Pius believed that after their pardon, Kowalski and Próchniewski would return to Poland and act on their promises. Thus, Pius advised the bishops "to receive them and their companions, now that they professed... obedience to your authority,... to restore them legally, if their acts corresponded with their promises, to their faculties for exercising their priestly functions".

Pius was aware at the time Tribus circiter was promulgated that Kowalski and Próchniewski had relapsed and "again opened their minds to lying revelations" and had not demonstrated "the respect and obedience they promised, but... they have written to their companions a letter... opposed to truth and genuine obedience."

Pius pointed out the vanity of a "profession of fidelity" when those who profess "do not cease to violate the authority of their bishops. For 'by far the most august part of the Church consists of the bishops,... hence, whoever resists them or pertinaciously refuses obedience to them puts himself apart from the Church.... On the other hand, to pass judgment upon or to rebuke the acts of bishops does not at all belong to private individuals.... At most, it is allowed in matters of grave complaint to refer the whole case to the Roman Pontiff'."

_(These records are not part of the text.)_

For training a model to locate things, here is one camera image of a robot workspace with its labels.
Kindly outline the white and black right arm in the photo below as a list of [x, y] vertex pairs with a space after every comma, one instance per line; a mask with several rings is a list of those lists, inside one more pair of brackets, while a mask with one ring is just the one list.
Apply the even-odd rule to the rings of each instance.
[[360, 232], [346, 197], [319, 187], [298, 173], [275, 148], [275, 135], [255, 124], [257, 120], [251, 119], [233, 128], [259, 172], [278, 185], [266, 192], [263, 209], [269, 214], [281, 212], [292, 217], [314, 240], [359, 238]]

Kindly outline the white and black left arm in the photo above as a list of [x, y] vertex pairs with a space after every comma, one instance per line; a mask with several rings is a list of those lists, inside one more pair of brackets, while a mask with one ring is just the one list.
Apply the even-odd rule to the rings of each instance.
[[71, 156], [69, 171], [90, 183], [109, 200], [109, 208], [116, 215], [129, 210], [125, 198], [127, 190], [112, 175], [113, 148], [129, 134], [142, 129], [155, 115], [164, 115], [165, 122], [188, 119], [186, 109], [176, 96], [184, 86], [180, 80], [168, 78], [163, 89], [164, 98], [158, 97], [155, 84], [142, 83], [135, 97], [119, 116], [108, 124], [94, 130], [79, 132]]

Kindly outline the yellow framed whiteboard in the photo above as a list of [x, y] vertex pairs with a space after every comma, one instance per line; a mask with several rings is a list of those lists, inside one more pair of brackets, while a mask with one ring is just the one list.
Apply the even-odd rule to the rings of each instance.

Pius called Kowalski's exhortation "to his companions in error on behalf of peace... idle and deceitful" while Kowalski "persists in his... incitements to rebellion against legitimate pastors and in brazen violation of episcopal commands."

Pius wrote "that the faithful of Christ and all the so-called Mariavite priests who are in good faith may no longer be led astray by" Kozłowska and Kowalski's delusions. He reconfirmed the suppression and condemnation of the group, which he wrote was "unlawfully and invalidly founded", and Pius also reconfirmed that all priests are prohibited "to have anything whatever to do on any pretext with" Kozłowska. (Note: An exception was made for the bishop of Płock to appoint a confessor to Kozłowska. The original Latin, "Plocensis Episcopus", is transliterated in the Vatican website English version as "Bishop of Plotsk" instead of "Bishop of Płock".)

==Concluding words==

Pius exhorted the bishops "to embrace" those priests who "sincerely repent" "and not to refuse to" recall them "to their priestly duties, when they have been duly proved worthy". About those priests who reject the bishops' "exhortations and persevere in their contumacy", Pius will "see that they are severely dealt with". Pius instructed the bishops "to lead" those faithful "who are now laboring under a delusion that may be pardoned... back to the right path" and to foster approved pious practices in their dioceses.